ASSIGNMENT:
Instruction for the data below: set down exactly the lines from the line with "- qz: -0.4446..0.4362" to the line with "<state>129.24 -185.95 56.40", inclusive, and no others.
▼
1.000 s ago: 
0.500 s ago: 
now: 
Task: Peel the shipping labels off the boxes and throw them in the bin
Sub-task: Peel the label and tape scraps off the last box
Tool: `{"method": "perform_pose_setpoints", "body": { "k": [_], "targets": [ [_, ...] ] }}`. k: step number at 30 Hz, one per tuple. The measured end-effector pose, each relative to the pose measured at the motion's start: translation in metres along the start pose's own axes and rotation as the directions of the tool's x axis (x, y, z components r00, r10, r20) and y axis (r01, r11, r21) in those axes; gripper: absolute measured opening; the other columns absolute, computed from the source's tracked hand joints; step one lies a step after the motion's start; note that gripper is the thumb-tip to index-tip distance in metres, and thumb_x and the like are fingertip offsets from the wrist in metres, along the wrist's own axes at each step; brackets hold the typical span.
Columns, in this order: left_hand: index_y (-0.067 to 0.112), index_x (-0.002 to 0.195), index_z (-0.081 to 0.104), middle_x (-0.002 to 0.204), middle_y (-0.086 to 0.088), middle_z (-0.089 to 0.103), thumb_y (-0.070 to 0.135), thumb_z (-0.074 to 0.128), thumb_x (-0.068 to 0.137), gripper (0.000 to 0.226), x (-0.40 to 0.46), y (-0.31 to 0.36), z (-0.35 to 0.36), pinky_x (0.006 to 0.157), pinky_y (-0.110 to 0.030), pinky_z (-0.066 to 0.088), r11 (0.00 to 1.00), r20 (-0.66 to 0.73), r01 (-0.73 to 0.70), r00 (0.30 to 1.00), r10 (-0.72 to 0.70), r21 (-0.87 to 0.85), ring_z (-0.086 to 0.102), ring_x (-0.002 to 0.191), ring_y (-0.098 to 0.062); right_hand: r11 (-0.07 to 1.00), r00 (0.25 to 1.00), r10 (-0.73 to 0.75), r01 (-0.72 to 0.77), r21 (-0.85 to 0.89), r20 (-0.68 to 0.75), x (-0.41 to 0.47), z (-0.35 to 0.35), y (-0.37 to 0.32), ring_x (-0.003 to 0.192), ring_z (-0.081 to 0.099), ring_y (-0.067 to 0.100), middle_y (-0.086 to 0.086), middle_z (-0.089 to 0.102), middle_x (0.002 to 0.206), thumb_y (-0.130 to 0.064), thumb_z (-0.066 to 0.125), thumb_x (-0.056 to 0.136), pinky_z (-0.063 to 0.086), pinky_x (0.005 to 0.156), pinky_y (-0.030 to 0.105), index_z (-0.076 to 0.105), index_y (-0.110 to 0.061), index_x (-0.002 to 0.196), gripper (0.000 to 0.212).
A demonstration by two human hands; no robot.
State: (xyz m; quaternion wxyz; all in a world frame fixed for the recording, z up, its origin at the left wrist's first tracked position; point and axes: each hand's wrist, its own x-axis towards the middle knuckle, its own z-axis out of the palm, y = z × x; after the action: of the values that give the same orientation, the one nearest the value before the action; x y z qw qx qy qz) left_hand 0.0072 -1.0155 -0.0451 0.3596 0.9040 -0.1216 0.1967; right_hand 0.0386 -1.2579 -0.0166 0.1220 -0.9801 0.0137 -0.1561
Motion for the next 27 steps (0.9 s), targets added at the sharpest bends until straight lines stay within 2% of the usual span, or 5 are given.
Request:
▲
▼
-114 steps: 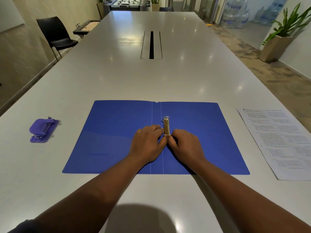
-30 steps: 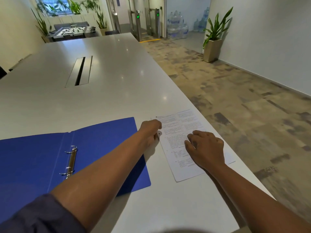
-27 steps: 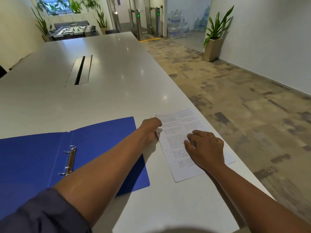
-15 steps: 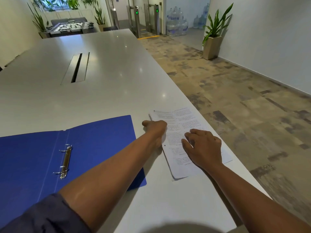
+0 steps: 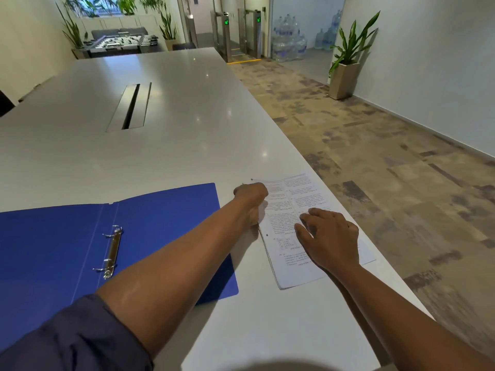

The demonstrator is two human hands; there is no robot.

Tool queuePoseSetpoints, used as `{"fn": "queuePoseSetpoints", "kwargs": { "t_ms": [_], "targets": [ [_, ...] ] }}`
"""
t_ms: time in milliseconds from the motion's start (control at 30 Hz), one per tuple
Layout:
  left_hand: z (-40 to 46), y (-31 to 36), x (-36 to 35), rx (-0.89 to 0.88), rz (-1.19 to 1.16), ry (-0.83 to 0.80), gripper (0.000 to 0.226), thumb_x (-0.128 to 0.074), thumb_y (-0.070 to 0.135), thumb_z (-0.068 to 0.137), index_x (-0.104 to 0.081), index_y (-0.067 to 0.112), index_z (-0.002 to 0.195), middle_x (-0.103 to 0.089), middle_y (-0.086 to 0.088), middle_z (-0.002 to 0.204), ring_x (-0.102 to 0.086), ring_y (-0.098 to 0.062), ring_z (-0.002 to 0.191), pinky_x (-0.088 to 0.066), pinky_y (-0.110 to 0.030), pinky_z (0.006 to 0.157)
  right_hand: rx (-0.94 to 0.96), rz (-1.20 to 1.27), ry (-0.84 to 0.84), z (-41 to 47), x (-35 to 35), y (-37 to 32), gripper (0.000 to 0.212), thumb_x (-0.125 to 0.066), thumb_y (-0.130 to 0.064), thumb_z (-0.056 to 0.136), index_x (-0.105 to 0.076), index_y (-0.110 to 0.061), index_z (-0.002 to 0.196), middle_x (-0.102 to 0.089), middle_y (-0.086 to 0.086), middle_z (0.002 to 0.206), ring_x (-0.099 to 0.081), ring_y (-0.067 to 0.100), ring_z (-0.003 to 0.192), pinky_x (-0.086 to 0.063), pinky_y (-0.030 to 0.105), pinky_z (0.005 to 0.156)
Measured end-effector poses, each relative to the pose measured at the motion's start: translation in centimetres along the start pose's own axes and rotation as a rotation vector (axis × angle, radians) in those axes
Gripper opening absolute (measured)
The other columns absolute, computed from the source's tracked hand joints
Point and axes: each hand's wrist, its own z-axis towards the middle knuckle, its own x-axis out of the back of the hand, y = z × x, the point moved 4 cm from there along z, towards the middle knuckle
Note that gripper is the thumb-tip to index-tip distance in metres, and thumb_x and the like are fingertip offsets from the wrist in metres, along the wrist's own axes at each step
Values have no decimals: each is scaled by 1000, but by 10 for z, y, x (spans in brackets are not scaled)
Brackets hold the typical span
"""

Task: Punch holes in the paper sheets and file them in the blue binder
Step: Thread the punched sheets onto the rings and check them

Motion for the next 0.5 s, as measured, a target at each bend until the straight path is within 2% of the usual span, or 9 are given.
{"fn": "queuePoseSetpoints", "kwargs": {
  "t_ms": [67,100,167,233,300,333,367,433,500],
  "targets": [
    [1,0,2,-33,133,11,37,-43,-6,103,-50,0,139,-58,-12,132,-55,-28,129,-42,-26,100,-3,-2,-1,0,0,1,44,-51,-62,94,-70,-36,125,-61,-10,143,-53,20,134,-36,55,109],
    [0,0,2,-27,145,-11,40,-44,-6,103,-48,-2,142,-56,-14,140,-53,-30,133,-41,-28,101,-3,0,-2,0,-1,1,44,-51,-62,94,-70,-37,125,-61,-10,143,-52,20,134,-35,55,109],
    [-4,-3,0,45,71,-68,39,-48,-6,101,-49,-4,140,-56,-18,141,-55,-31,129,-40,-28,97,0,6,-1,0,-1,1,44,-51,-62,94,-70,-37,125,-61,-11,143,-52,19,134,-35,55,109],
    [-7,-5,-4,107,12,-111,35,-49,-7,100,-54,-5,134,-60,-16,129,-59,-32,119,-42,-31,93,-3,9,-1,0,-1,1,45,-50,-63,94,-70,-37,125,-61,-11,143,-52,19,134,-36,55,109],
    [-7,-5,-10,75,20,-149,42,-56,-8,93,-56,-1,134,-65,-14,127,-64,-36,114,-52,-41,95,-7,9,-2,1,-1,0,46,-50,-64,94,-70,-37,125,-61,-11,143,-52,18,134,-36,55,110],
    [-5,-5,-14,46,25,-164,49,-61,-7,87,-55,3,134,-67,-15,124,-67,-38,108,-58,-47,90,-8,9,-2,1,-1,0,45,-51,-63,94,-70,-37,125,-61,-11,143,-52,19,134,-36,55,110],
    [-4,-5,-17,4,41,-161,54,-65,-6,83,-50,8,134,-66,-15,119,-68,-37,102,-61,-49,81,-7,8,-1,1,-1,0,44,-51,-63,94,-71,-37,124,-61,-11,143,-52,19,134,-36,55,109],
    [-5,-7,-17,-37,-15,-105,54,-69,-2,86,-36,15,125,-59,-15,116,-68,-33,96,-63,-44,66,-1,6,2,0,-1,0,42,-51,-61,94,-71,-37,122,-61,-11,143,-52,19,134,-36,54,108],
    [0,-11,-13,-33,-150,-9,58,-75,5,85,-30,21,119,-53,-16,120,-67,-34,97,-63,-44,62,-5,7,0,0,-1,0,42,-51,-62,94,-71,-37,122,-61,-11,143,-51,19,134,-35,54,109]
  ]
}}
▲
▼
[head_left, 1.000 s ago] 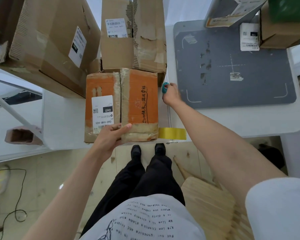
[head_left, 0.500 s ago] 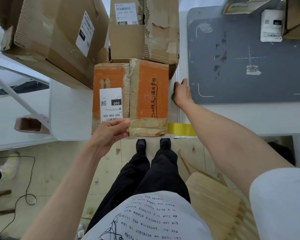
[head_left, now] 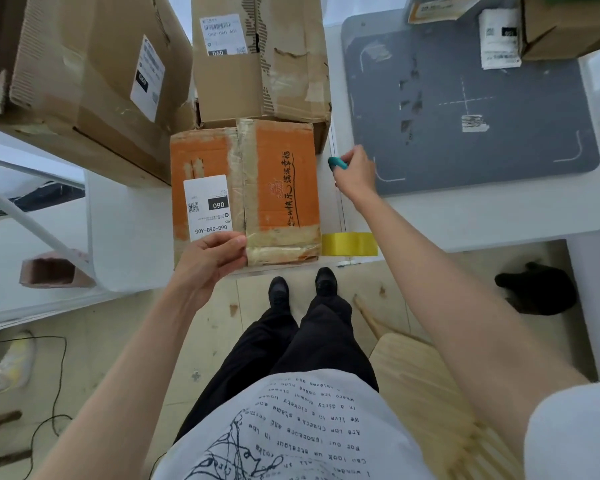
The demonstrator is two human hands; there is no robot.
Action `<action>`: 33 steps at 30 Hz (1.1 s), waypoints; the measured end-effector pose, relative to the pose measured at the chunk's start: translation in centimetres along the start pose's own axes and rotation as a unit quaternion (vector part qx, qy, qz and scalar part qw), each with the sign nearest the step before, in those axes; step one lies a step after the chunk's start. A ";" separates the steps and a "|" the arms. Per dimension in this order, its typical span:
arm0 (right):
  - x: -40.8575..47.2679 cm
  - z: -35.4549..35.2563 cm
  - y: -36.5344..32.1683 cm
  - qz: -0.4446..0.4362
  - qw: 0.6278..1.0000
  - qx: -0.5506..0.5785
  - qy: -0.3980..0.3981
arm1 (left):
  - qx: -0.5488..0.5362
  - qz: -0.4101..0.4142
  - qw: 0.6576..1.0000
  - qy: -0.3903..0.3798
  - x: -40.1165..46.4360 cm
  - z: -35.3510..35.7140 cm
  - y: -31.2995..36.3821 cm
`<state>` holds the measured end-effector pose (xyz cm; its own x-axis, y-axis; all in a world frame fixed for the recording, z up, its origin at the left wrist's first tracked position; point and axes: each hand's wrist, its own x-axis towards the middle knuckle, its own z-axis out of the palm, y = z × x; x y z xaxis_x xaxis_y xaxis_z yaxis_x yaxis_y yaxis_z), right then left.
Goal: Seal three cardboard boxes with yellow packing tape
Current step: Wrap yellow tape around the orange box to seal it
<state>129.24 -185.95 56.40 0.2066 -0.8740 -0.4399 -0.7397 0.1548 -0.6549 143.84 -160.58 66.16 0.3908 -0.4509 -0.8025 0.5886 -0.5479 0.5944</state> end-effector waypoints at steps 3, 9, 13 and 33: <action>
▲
ANSWER TO THIS PROBLEM:
  - qz: -0.4446..0.4362
  - qw: 0.6278..1.0000
  - qx: -0.5506..0.5785
  - qy: -0.3980..0.3981
arm1 (left):
  - qx: -0.5488..0.5362
  - qz: -0.4101..0.4142
  - qw: 0.6576..1.0000
  - qy: -0.3903..0.3798
  - x: -40.1165..46.4360 cm
  - z: -35.3510..35.7140 cm
  - y: -31.2995..36.3821 cm
`<state>` holds the measured end-effector pose (xyz cm; its own x-axis, y-axis; all in a world frame fixed for the recording, z up, its origin at the left wrist's first tracked position; point and axes: each hand's wrist, its own x-axis towards the middle knuckle, its own z-axis out of the palm, y = z × x; x y z xaxis_x xaxis_y xaxis_z yaxis_x yaxis_y yaxis_z), right then left.
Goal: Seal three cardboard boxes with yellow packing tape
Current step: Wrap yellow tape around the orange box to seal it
<state>129.24 -185.95 56.40 0.2066 -0.8740 -0.4399 -0.7397 0.1548 -0.6549 143.84 -160.58 66.16 0.3908 -0.4509 -0.8025 0.5886 -0.5479 0.5944</state> end-effector waypoints at steps 3, 9, 13 and 33: <action>

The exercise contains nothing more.